*** Extracted information ***

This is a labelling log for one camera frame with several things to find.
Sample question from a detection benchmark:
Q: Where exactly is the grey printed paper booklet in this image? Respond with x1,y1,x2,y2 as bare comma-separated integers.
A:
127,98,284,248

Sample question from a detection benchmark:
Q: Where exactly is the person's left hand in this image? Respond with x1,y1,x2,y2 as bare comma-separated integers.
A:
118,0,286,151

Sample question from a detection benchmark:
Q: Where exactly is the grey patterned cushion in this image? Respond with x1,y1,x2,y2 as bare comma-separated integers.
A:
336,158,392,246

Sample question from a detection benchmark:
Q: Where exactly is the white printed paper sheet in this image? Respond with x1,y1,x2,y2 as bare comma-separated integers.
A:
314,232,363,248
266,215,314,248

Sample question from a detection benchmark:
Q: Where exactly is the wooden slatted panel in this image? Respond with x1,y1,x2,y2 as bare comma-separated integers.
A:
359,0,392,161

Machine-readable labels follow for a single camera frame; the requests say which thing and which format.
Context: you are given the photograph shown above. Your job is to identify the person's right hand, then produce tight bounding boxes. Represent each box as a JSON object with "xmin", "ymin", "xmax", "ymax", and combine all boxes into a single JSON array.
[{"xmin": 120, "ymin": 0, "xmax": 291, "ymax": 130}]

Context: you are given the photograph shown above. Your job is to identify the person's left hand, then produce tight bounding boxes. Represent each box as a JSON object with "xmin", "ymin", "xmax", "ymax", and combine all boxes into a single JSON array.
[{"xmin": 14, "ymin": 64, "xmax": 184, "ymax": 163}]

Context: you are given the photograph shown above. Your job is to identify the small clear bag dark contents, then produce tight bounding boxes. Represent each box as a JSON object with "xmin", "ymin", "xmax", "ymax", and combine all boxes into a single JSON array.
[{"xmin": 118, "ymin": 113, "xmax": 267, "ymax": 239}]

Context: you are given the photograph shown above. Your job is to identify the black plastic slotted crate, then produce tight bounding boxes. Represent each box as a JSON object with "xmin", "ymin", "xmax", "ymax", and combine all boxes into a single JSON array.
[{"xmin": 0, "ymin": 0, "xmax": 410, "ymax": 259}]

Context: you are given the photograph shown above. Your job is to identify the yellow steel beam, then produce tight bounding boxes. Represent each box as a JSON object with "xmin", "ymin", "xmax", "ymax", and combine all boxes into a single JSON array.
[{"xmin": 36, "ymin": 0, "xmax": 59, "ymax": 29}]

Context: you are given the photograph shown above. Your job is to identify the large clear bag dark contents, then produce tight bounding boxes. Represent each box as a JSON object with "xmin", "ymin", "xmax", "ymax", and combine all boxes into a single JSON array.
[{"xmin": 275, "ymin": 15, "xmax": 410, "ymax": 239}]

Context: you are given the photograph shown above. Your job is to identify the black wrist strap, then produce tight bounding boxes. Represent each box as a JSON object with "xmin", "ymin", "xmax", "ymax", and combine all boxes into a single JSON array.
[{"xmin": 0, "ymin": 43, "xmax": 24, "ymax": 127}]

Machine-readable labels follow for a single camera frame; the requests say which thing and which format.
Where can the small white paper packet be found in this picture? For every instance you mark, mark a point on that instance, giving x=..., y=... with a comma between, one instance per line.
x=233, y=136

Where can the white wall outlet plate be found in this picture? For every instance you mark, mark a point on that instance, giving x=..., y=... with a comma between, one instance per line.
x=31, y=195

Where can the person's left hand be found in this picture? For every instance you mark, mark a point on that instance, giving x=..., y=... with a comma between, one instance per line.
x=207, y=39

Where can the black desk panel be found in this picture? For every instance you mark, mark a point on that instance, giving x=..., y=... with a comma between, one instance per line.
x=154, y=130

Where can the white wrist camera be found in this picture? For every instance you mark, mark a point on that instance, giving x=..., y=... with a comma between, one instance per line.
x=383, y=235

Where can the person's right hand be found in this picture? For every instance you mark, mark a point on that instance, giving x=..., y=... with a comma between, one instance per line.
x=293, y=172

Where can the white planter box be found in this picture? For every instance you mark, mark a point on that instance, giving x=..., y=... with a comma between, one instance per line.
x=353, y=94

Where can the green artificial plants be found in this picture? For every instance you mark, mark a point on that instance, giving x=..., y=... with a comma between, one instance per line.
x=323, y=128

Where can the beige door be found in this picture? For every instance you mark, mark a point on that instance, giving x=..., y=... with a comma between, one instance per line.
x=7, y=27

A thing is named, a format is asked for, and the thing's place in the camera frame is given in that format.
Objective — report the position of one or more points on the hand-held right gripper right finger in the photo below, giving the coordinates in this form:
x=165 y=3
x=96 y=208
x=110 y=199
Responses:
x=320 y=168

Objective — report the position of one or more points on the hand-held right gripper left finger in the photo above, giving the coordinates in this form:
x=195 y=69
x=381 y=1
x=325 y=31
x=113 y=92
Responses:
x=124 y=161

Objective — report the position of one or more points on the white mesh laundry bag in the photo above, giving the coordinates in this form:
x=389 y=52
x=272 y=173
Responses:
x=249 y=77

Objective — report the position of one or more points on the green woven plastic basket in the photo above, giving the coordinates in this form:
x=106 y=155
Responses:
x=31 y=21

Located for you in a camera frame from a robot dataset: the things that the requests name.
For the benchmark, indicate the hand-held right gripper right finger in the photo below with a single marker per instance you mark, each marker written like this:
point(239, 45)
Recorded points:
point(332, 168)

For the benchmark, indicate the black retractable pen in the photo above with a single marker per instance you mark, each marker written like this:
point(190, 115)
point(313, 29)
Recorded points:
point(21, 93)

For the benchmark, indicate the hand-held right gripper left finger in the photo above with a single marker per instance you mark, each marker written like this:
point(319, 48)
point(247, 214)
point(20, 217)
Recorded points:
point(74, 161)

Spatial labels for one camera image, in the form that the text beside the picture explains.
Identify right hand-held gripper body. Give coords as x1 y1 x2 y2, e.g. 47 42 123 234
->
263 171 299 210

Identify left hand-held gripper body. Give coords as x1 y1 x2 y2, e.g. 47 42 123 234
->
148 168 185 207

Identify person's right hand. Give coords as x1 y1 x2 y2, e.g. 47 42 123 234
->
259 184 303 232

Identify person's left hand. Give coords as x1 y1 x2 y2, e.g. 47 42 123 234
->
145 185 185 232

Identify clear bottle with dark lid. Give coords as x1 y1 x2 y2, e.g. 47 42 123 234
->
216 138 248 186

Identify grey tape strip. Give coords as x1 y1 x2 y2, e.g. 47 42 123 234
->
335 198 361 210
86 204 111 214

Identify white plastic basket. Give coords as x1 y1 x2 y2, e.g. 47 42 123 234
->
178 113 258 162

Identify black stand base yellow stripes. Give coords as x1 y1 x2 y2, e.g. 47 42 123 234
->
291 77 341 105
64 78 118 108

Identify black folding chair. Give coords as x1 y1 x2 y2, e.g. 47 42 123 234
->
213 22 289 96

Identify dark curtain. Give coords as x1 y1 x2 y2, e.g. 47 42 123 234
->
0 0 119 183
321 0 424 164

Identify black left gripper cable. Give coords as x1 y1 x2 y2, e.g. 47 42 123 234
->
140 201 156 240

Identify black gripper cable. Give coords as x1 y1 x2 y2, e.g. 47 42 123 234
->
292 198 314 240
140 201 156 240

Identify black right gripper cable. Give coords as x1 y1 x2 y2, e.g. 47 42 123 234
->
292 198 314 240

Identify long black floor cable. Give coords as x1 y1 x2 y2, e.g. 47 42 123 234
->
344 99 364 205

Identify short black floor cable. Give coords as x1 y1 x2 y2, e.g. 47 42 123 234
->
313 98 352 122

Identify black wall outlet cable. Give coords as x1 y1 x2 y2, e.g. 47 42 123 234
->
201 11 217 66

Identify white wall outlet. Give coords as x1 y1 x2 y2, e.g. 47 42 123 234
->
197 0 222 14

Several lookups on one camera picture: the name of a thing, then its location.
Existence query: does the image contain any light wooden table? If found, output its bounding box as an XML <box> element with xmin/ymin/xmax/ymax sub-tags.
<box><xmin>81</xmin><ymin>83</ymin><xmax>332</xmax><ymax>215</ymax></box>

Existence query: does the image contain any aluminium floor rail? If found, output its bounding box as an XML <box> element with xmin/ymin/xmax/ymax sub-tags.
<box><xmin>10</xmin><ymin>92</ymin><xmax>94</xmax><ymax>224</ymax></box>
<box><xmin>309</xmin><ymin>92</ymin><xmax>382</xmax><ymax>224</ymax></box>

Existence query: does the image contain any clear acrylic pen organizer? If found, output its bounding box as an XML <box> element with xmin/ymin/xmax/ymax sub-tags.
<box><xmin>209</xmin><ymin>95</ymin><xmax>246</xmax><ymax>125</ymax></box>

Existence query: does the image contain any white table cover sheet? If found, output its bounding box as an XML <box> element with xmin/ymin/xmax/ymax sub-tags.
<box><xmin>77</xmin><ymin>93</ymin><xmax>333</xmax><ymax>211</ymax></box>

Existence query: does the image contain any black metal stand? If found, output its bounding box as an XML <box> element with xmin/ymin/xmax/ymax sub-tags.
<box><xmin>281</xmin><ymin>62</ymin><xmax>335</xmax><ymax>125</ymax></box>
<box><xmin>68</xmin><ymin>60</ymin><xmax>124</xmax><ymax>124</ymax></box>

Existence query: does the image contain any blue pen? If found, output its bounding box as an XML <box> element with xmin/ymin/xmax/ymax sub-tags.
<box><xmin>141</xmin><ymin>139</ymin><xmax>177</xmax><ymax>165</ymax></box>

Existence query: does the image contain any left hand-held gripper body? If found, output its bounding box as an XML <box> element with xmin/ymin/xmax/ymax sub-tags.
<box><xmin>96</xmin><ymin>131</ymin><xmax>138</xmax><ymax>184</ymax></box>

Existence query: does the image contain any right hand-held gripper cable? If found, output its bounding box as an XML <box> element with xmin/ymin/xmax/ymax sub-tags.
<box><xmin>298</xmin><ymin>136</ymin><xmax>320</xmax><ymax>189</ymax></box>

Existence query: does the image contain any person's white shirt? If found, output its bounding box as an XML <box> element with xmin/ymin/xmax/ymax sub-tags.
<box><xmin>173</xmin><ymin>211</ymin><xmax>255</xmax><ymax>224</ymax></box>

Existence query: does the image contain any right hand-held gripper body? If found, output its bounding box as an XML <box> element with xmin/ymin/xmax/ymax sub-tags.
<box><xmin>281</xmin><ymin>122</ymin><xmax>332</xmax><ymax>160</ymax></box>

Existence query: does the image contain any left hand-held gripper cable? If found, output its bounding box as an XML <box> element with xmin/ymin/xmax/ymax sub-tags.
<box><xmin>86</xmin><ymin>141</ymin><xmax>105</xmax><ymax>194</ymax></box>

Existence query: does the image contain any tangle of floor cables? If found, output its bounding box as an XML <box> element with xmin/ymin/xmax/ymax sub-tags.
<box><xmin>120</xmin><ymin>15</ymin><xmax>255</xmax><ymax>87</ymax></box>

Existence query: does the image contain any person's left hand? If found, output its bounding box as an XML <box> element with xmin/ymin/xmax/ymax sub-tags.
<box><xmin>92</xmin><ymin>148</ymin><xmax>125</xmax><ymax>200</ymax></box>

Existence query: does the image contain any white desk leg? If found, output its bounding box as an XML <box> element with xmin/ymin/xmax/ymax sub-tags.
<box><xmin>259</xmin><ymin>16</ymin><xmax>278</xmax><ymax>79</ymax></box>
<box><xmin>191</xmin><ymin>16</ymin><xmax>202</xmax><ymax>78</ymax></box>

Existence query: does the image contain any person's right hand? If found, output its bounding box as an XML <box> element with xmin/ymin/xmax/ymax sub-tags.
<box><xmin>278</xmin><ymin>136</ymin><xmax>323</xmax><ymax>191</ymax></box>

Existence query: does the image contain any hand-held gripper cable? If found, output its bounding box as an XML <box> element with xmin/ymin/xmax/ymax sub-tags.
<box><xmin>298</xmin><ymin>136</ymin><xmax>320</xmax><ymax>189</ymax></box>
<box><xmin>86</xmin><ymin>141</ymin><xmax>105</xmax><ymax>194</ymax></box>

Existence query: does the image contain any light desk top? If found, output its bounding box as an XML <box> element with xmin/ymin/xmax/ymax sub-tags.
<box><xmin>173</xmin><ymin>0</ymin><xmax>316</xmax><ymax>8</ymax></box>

***

Required action:
Please count up the lines above that include the string "body" and respond with the total alone.

Solution to this task:
4